Root-mean-square-deviation (RMSD) is indicative of the variation in a protein’s conformation over time via measuring the distance between coordinates (i.e. the average distance between backbone atoms of a protein). We conducted this analysis to assess if there were any major, unfavorable conformational changes in our constructs that may confer a loss of function. Given by the low RMSD values (<0.5 nm) we can infer that our constructs are in a relatively stable conformation.

Future Directions

While our nanoscale molecular dynamics simulations were informing, they only provided us a glance into how our constructs actually behave given the duration of simulation was only one nanosecond. Therefore, the main direction we will take when looking to model our constructs in the future will be to increase the simulation time. To do this, we will need access to large CPU clusters to provide the computational power required to simulate these systems for 10, or 100 nanoseconds.

Further, due to the lack of computational power we were unable to simulate scenarios such as ligand-binding, or protein-protein docking with the coiled-coil interacting with the cysteine residues of the main construct. These simulations would provide insight towards how the binding of a ligand would affect the protein conformation, along with how interaction of the coiled-coil with the construct would affect thermodynamic and stability properties of our proteins.

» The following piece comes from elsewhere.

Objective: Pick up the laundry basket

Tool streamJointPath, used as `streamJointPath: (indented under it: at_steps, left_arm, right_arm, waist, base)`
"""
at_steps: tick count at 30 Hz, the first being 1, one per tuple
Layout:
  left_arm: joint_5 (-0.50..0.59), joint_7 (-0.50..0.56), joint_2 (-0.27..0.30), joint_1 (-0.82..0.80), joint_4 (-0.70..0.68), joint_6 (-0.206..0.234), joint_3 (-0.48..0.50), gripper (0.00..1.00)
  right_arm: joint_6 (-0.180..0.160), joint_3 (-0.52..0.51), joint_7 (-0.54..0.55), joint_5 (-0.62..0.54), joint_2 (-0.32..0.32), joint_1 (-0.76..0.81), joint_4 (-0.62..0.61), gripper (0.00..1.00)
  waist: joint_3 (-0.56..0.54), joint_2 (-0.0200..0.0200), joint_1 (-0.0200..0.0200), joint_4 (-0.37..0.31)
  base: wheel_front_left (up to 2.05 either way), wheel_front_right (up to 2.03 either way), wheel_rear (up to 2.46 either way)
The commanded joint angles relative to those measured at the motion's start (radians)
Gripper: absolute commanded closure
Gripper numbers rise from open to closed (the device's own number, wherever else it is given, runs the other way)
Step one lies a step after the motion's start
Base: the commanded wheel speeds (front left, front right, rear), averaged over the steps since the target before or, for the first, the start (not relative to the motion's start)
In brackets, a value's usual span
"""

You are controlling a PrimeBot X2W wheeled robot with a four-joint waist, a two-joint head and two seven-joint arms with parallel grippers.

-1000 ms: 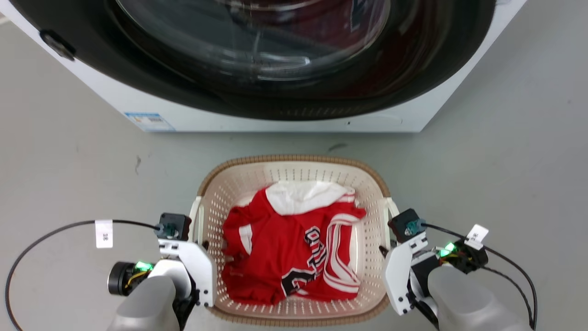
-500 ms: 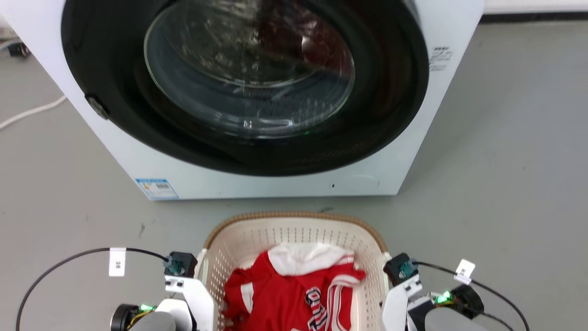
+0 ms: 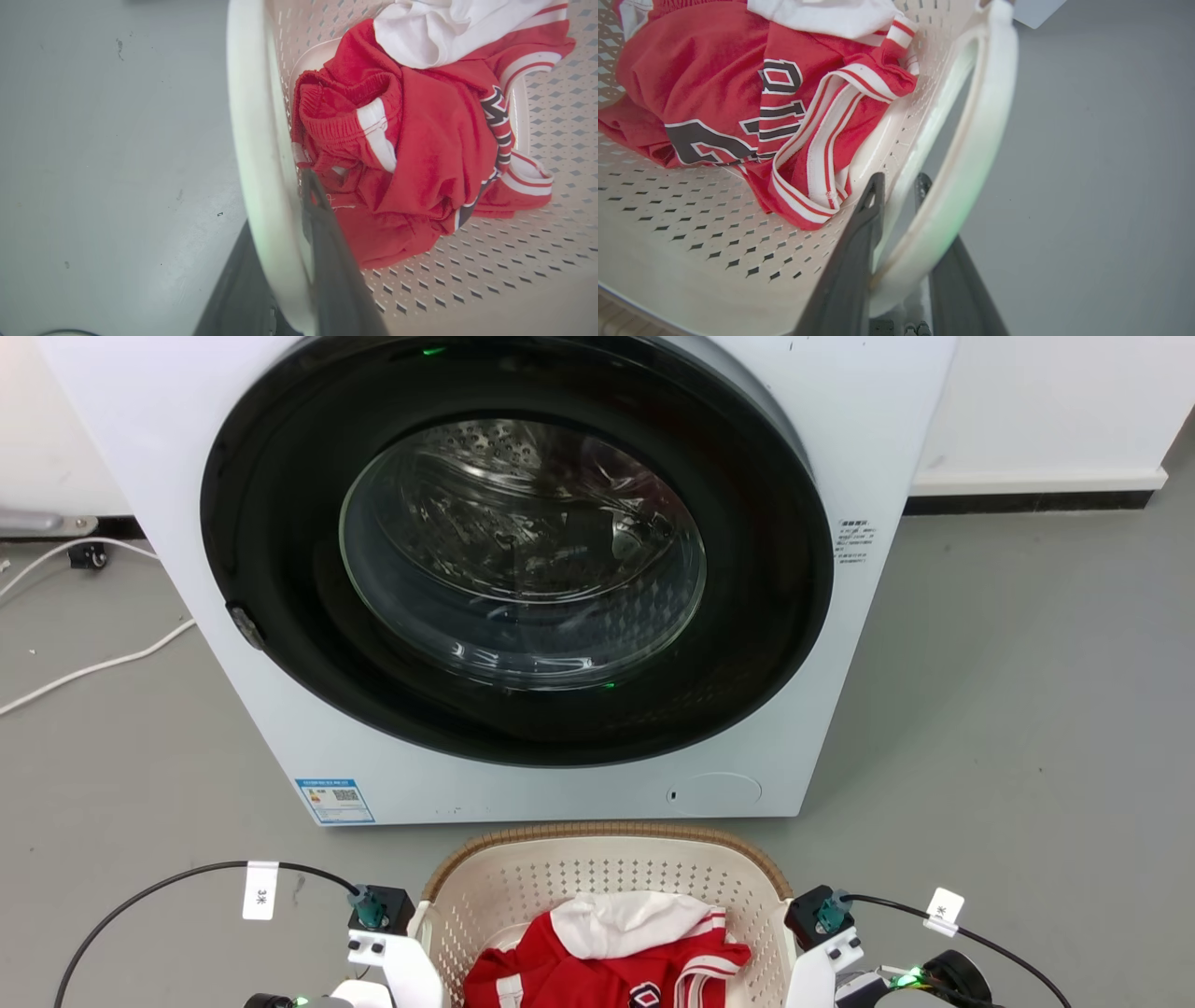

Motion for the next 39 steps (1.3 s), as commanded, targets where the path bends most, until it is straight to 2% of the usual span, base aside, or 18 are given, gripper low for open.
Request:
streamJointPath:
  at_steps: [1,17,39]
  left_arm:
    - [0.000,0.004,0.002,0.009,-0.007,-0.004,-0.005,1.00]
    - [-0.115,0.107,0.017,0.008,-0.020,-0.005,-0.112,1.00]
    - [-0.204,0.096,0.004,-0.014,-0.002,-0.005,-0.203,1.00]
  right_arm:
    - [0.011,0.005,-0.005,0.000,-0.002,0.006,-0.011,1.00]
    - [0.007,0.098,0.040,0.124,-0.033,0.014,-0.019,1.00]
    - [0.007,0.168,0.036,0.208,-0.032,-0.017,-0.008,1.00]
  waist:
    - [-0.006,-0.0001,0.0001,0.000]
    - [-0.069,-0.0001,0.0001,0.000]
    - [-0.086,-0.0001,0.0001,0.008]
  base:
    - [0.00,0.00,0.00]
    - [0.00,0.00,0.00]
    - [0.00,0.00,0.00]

  1. Lobanov, M. Yu., Bogatyreva, N. S., and Galzitskaya, O. V. (2008) Radius of gyration as an indicator of protein structure compactness. Mol Biol. 42, 623–628.
  2. Sargsyan, K., Grauffel, C., and Lim, C. (2017) How Molecular Size Impacts RMSD Applications in Molecular Dynamics Simulations. J. Chem. Theory Comput. 13, 1518–1524.
  3. J.A. Lemkul (2018) "From Proteins to Perturbed Hamiltonians: A Suite of Tutorials for the GROMACS-2018 Molecular Simulation Package, v1.0" Living J. Comp. Mol. Sci. In Press. GitHub.
  4. The PyMOL Molecular Graphics System, Version 2.0 Schrödinger, LLC, 2019,
  5. Humphrey, W., Dalke, A. and Schulten, K., "VMD - Visual Molecular Dynamics", J. Molec. Graphics, 1996, vol. 14, pp. 33-38.